Creating two buffers for flow chart to output to.
Use thread local storage (or other funciton/scheme) to identify master thread.
Pseudo code:

renderBuffer = NULL;
currentBuffer = bufferA;
while(!Done)
{
doFlowGraph(currentBuffer);
renderBuffer = currentBuffer;
if(currentBuffer == bufferA)
currentBuffer = bufferB;
else
currentBuffer = bufferA;
};

Modify the flow function in the flow graph to have at top of functon

if(renderBuffer && isMasterThread && (nodesProcessed .gt. threashold))
{
waitOnSynch();
doRender(renderBuffer);
renderBuffer = NULL;
}
... // flow function follows
atomicIncriment(nodesProcessed);

Frames will be rendered one frame behind that being generated (latency) but this permits threads other than the master thread to begin generating the next frame while the master thread is performing its render function, then resuming on with its flow function.

The test (nodesProcessed .gt. threashold), which you write, is such that you are deep enough into the graph that the other threads have work to do.
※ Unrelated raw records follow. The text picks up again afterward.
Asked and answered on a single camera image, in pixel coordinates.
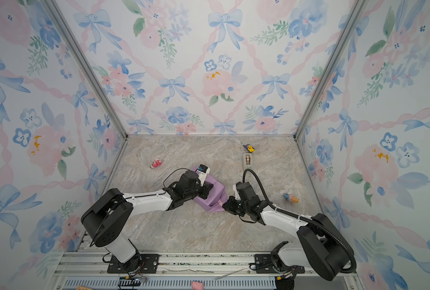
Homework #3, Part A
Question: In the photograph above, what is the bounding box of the aluminium corner post right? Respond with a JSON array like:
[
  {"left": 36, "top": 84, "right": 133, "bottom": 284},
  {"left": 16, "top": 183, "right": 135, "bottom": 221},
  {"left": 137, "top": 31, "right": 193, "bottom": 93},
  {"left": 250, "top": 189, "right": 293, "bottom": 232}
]
[{"left": 294, "top": 0, "right": 367, "bottom": 142}]

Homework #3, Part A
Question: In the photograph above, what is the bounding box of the grey tape dispenser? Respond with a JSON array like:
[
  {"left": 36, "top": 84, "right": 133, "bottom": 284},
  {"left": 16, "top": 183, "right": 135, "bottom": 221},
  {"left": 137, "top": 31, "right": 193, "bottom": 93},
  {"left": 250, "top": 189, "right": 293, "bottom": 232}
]
[{"left": 242, "top": 153, "right": 252, "bottom": 170}]

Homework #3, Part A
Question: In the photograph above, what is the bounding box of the grey slotted cable duct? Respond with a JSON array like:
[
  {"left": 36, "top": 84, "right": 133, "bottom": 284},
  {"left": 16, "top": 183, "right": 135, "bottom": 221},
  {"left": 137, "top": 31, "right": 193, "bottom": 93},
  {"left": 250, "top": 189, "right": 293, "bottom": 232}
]
[{"left": 57, "top": 277, "right": 277, "bottom": 290}]

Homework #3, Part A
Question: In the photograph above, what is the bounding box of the aluminium corner post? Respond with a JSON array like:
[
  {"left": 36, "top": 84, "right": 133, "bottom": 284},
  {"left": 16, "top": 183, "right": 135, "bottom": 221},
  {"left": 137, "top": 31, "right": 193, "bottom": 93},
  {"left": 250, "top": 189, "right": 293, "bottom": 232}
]
[
  {"left": 294, "top": 0, "right": 367, "bottom": 142},
  {"left": 41, "top": 0, "right": 128, "bottom": 140}
]

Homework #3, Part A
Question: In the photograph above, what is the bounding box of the black corrugated cable conduit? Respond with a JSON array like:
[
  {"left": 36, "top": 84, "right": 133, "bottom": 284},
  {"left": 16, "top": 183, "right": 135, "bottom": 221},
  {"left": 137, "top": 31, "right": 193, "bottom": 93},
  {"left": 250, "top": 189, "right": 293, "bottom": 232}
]
[{"left": 242, "top": 168, "right": 357, "bottom": 274}]

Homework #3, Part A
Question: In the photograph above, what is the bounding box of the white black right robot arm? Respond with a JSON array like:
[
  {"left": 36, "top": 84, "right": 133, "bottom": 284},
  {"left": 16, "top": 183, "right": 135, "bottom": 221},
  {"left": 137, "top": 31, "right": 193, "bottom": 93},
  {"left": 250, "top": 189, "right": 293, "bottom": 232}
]
[{"left": 222, "top": 196, "right": 357, "bottom": 281}]

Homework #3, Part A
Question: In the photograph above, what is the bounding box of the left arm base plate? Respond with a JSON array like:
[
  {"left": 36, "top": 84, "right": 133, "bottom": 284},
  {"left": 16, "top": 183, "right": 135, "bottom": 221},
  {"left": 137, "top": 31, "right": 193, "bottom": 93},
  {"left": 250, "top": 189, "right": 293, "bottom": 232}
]
[{"left": 106, "top": 253, "right": 160, "bottom": 274}]

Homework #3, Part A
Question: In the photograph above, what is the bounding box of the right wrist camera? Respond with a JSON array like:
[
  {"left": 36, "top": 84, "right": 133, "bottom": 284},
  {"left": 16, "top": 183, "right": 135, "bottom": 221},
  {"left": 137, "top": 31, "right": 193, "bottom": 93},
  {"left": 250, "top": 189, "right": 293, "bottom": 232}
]
[{"left": 233, "top": 182, "right": 260, "bottom": 205}]

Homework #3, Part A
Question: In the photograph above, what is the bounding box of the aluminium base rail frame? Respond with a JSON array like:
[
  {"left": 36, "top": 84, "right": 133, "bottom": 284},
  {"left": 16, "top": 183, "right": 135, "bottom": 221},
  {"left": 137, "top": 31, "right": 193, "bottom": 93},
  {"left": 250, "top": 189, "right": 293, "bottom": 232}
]
[{"left": 47, "top": 249, "right": 363, "bottom": 290}]

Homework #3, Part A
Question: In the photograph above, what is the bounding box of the pink purple wrapping paper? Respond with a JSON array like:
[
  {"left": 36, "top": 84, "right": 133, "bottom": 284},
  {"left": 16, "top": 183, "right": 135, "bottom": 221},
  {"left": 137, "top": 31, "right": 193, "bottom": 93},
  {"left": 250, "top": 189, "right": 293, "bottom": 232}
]
[{"left": 194, "top": 174, "right": 228, "bottom": 213}]

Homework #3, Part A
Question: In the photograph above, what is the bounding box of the yellow purple toy figure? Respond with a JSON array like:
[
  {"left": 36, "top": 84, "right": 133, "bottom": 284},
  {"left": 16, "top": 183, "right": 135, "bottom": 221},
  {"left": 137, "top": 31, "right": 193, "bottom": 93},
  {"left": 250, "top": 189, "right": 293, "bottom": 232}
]
[{"left": 243, "top": 144, "right": 256, "bottom": 153}]

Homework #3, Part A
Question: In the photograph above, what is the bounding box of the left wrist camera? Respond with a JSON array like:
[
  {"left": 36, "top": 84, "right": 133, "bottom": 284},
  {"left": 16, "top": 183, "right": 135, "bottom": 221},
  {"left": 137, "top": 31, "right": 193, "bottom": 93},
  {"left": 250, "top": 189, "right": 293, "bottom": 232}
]
[{"left": 176, "top": 164, "right": 210, "bottom": 191}]

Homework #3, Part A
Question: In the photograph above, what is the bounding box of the aluminium corner post left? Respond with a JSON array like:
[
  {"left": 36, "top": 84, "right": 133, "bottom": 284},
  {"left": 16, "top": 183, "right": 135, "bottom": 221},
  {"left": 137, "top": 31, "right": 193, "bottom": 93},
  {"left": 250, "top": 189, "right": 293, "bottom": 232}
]
[{"left": 41, "top": 0, "right": 128, "bottom": 140}]

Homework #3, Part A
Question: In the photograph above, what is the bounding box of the pink object front edge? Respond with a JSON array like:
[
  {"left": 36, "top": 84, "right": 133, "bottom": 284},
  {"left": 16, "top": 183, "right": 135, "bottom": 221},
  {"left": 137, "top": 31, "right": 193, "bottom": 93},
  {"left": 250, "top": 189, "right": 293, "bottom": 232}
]
[{"left": 191, "top": 281, "right": 204, "bottom": 290}]

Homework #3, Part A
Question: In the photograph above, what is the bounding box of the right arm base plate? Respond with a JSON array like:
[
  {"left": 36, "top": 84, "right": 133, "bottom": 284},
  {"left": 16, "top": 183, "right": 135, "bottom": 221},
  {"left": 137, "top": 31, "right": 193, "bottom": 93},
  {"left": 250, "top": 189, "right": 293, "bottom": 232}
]
[{"left": 250, "top": 254, "right": 305, "bottom": 275}]

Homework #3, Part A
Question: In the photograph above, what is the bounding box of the blue pink toy figure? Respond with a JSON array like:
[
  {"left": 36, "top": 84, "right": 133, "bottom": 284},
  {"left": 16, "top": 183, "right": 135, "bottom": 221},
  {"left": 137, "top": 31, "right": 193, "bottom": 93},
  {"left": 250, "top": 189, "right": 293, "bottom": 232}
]
[{"left": 283, "top": 193, "right": 299, "bottom": 204}]

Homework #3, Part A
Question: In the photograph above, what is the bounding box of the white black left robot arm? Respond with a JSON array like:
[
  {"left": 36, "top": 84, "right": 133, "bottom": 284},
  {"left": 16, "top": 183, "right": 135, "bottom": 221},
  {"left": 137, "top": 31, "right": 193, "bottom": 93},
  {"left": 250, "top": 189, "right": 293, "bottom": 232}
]
[{"left": 80, "top": 181, "right": 222, "bottom": 274}]

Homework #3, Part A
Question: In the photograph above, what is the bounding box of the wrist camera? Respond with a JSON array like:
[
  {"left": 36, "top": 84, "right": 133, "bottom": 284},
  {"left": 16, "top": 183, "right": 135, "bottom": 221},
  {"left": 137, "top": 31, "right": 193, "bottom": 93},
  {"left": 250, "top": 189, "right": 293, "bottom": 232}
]
[
  {"left": 233, "top": 182, "right": 260, "bottom": 205},
  {"left": 176, "top": 164, "right": 210, "bottom": 191}
]

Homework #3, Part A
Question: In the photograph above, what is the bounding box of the red pink toy figure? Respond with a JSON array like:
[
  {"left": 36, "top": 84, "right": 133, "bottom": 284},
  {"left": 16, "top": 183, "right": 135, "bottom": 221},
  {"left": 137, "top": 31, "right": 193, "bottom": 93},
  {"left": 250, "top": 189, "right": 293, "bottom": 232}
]
[{"left": 150, "top": 159, "right": 163, "bottom": 169}]

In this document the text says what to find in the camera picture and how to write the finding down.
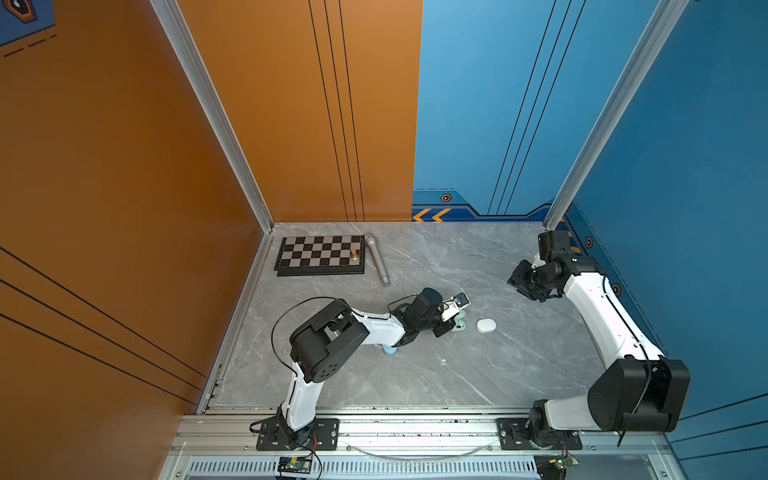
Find green charging case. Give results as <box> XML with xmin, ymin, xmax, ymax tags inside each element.
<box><xmin>453</xmin><ymin>318</ymin><xmax>467</xmax><ymax>332</ymax></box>

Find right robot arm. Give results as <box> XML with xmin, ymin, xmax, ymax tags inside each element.
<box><xmin>508</xmin><ymin>230</ymin><xmax>691</xmax><ymax>449</ymax></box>

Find aluminium front rail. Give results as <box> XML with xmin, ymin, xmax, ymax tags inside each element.
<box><xmin>167</xmin><ymin>408</ymin><xmax>674</xmax><ymax>463</ymax></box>

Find black white chessboard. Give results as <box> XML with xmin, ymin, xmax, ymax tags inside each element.
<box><xmin>274</xmin><ymin>235</ymin><xmax>366</xmax><ymax>276</ymax></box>

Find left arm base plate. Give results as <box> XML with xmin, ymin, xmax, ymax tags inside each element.
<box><xmin>250</xmin><ymin>416</ymin><xmax>339</xmax><ymax>451</ymax></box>

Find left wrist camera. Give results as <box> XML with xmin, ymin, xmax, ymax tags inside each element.
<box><xmin>441</xmin><ymin>292</ymin><xmax>470</xmax><ymax>322</ymax></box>

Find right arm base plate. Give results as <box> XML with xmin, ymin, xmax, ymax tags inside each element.
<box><xmin>496</xmin><ymin>417</ymin><xmax>583</xmax><ymax>451</ymax></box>

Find right circuit board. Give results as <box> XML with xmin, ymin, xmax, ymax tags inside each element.
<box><xmin>534</xmin><ymin>456</ymin><xmax>580</xmax><ymax>480</ymax></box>

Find white charging case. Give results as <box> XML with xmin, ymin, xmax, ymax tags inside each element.
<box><xmin>476</xmin><ymin>318</ymin><xmax>497</xmax><ymax>334</ymax></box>

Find silver microphone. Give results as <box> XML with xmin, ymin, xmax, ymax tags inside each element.
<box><xmin>365</xmin><ymin>235</ymin><xmax>390</xmax><ymax>286</ymax></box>

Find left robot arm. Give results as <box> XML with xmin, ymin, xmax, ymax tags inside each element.
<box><xmin>277</xmin><ymin>288</ymin><xmax>470</xmax><ymax>441</ymax></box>

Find circuit board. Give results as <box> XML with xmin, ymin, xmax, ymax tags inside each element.
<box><xmin>534</xmin><ymin>456</ymin><xmax>580</xmax><ymax>480</ymax></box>
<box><xmin>275</xmin><ymin>456</ymin><xmax>314</xmax><ymax>479</ymax></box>

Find left circuit board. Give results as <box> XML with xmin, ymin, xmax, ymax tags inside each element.
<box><xmin>275</xmin><ymin>456</ymin><xmax>314</xmax><ymax>479</ymax></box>

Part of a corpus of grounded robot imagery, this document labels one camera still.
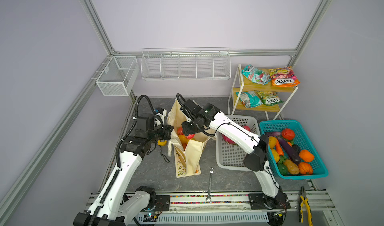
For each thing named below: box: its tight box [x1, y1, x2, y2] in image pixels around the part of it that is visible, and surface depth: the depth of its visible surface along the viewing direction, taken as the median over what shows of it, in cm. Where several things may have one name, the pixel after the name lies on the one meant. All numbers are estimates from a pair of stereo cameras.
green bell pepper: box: [277, 163, 289, 176], surface depth 81 cm
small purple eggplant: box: [265, 131, 281, 137], surface depth 97 cm
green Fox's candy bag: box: [256, 90, 285, 106], surface depth 96 cm
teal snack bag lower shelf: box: [235, 90, 263, 108], surface depth 95 cm
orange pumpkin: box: [298, 162, 313, 175], surface depth 81 cm
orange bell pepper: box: [299, 149, 315, 163], surface depth 82 cm
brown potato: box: [283, 159, 300, 175], surface depth 82 cm
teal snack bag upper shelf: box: [241, 64, 271, 85], surface depth 84 cm
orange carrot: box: [275, 139, 284, 156], surface depth 91 cm
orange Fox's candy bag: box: [268, 66, 301, 87], surface depth 81 cm
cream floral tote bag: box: [166, 98, 215, 178], surface depth 75 cm
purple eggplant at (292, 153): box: [277, 136, 301, 164], surface depth 88 cm
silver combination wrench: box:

IOW you would not want the master thread to start with the first node and have the other threads wait for completion of rendering of last frame. Conversely, you do not want the master thread to start rendering too late. *** You may also need to code around the possibility that the master thread never satisfies the condition

if(renderBuffer && isMasterThread && (nodesProcessed .gt. threashold))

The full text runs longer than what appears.